By Tuesday lunchtime, very pleased-looking BJP leaders like Nirmala Sitharaman, Ravi Shankar Prasad gave eager TV news channels as much time as they wanted, to celebrate the party’s victory in the South and, deliver funereal orations on the demise of the Congress as a national party.
Then, on Tuesday afternoon, the Congress and JD(S), reminding us that there are no permanent foes (or friends) in politics, joined hands, and the narrative shifted. Suddenly, the BJP’s famous victory was all but forgotten in the “grab for power” (Times Now).
Now, India Today’s “war-Nataka” had been well and truly declared, and for over 36 hours we witnessed the “dance of democracy” (Nalin Kohli), “democracy for sale?” (NDTV 24×7) as the two sides traded insults, charges and perhaps even MLAs.
As if that wasn’t exciting enough, TV news broadcast the latest developments in this stoop-to conquer battle — who could fall lower, you just had to know.
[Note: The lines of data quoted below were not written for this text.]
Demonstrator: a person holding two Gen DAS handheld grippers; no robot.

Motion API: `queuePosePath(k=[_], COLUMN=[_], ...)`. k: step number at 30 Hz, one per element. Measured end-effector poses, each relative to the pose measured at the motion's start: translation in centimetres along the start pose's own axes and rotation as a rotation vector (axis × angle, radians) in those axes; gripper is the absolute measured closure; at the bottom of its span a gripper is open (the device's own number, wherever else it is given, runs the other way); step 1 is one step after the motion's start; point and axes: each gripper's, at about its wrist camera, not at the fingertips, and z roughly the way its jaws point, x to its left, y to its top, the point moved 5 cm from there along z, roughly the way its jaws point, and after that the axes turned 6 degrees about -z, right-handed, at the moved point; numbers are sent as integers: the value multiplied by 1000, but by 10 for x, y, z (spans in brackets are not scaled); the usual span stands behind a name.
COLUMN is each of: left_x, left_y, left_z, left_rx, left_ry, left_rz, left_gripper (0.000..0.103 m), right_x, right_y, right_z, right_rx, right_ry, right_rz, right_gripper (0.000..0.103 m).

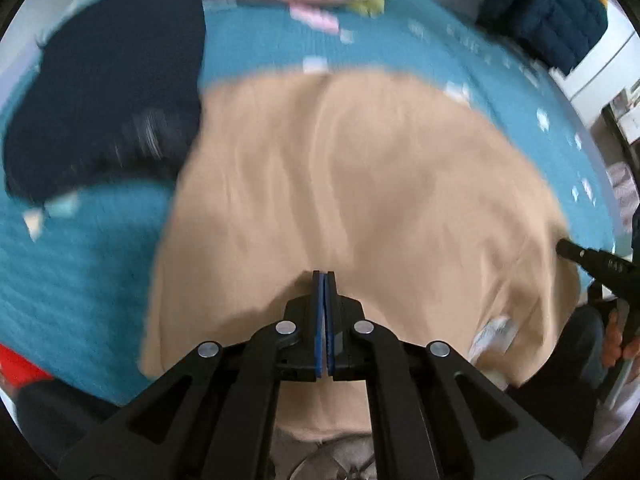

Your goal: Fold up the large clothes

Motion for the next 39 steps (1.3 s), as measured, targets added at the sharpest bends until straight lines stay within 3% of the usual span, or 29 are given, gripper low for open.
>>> queuePosePath(k=[2, 5, 8, 12, 14, 19, 22, 23, 24, 26, 27, 29, 30, 39], left_x=[7, 15, 19, 24, 20, 7, -3, -7, -10, -19, -23, -31, -36, -52], left_y=[-10, -16, -31, -45, -43, -42, -43, -43, -44, -41, -41, -42, -41, -31], left_z=[14, 4, -10, 4, -3, -36, -54, -60, -63, -68, -70, -70, -72, -74], left_rx=[0, 24, 30, 35, 38, -19, -49, -58, -64, -75, -81, -100, -110, -134], left_ry=[17, 11, 30, 68, 82, -10, -23, -29, -35, -46, -45, -43, -46, -51], left_rz=[0, -45, -46, -38, -31, -13, 23, 35, 40, 53, 57, 67, 69, 70], left_gripper=[101, 101, 101, 101, 100, 99, 97, 95, 93, 81, 76, 54, 49, 39], right_x=[-1, 5, 23, 24, 27, 29, 26, 22, 17, -3, -10, -19, -24, -66], right_y=[-18, -25, -49, -70, -66, -61, -48, -45, -39, -34, -28, -24, -22, -18], right_z=[20, 1, -16, 32, 23, -23, -50, -58, -66, -77, -80, -75, -71, -36], right_rx=[39, 54, 49, 120, 126, -12, -107, -133, -163, -197, -202, -193, -190, -91], right_ry=[-43, -82, -35, -91, -88, 47, 89, 91, 79, 47, 49, 77, 87, 196], right_rz=[-12, 8, 5, -29, -25, 28, 35, 32, 36, 69, 91, 130, 146, 274], right_gripper=[103, 103, 97, 103, 103, 97, 94, 86, 68, 43, 42, 42, 40, 25])
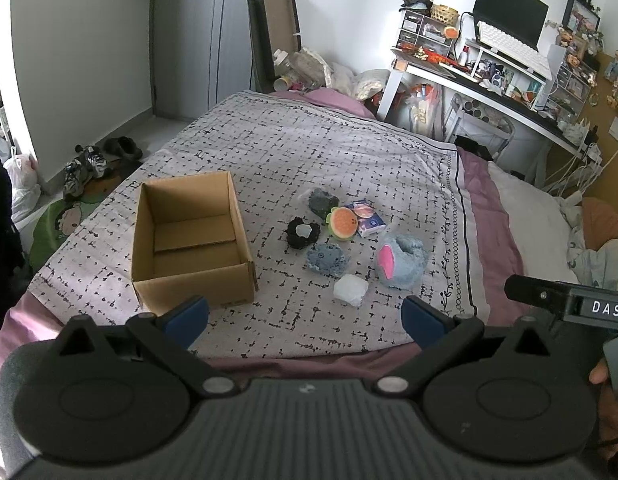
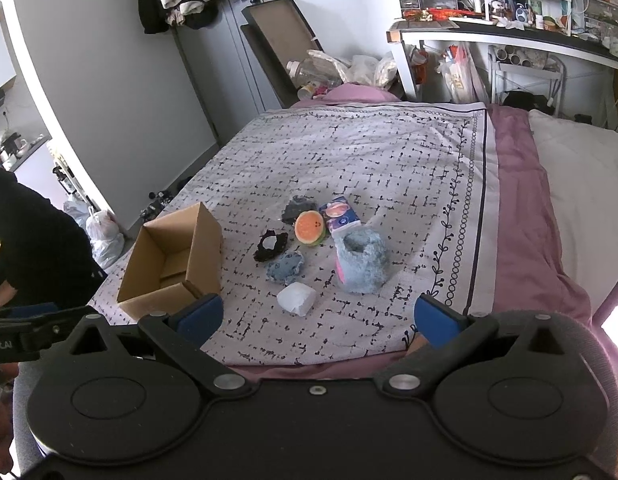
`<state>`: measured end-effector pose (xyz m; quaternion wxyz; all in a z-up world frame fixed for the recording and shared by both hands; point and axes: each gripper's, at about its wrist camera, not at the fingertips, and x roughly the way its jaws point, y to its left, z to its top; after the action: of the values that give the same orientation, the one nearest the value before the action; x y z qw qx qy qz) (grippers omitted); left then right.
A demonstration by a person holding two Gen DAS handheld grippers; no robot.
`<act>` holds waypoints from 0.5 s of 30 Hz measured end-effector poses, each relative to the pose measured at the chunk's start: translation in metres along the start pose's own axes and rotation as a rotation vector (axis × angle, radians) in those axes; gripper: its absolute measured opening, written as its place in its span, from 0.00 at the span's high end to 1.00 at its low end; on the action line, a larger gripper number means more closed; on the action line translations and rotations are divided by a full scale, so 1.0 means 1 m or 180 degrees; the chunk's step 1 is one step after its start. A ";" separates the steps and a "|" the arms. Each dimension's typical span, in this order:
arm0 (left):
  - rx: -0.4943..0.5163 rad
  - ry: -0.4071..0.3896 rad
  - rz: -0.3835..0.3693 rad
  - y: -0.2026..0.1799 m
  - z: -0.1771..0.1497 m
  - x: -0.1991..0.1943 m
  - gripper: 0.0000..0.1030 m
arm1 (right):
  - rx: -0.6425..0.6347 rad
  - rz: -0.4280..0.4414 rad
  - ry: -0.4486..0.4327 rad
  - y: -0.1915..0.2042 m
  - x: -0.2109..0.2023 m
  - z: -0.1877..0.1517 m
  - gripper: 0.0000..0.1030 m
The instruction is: Organize soft objects
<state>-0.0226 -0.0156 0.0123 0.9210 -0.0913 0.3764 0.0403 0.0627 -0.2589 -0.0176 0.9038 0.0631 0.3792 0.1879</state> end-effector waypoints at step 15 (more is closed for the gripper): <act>-0.0043 0.0004 0.0000 0.005 0.004 -0.001 0.01 | -0.0056 -0.0075 -0.0008 0.002 -0.001 -0.002 0.00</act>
<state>-0.0215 -0.0098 0.0150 0.9202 -0.0975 0.3768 0.0427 0.0596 -0.2574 -0.0176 0.9070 0.0509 0.3772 0.1805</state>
TV news obliged: It’s been news, news and more news — when, last, did that happen on TV?
How will this minute-by-minute tussle on live TV impact public opinion? Which political persuasion stands to gain from it? For those answers, we may have to wait until the 2019 Lok Sabha election results.
Television news and vote counting day love and depend on each other for their success: One without the other is like the BJP without the Congress (!). And so Tuesday, all news anchors and their experts were in their studios a few hours before counting, to repeat all the wisdom they had already shared with us on Saturday after the exit polls suggested an indecisive verdict.
Once the first leads and postal votes were in after 8 am, Tuesday, it was like socks in a clothes dryer, where no two socks match: Each channel had a different figure for the three main contending parties almost up to noon. So next time, remember to stick to one channel.
By 9.15 am, ABP’s reporters, whose tongues ran away with them like Formula One cars, virtually called the election for the BJP — “only 14 seats away from a majority” — which, of course, never materialised. India TV, like many others, referred to “results” when the figures referred to “leads”. Modi and Shah were complimented; Rahul excoriated — one guest on WION said the Congress had done well in Karnataka, Rahul was the “major liability”.
Exit polls: Perhaps, because they had only an hour to release their findings, also disagreed, with ABP and News X being more right than wrong, and Republic spot on. And, is it mathematically possible to have “a poll of polls”, a practice popularised by NDTV? What of Times Now which conducted not one but two “Double Dhamaka” polls?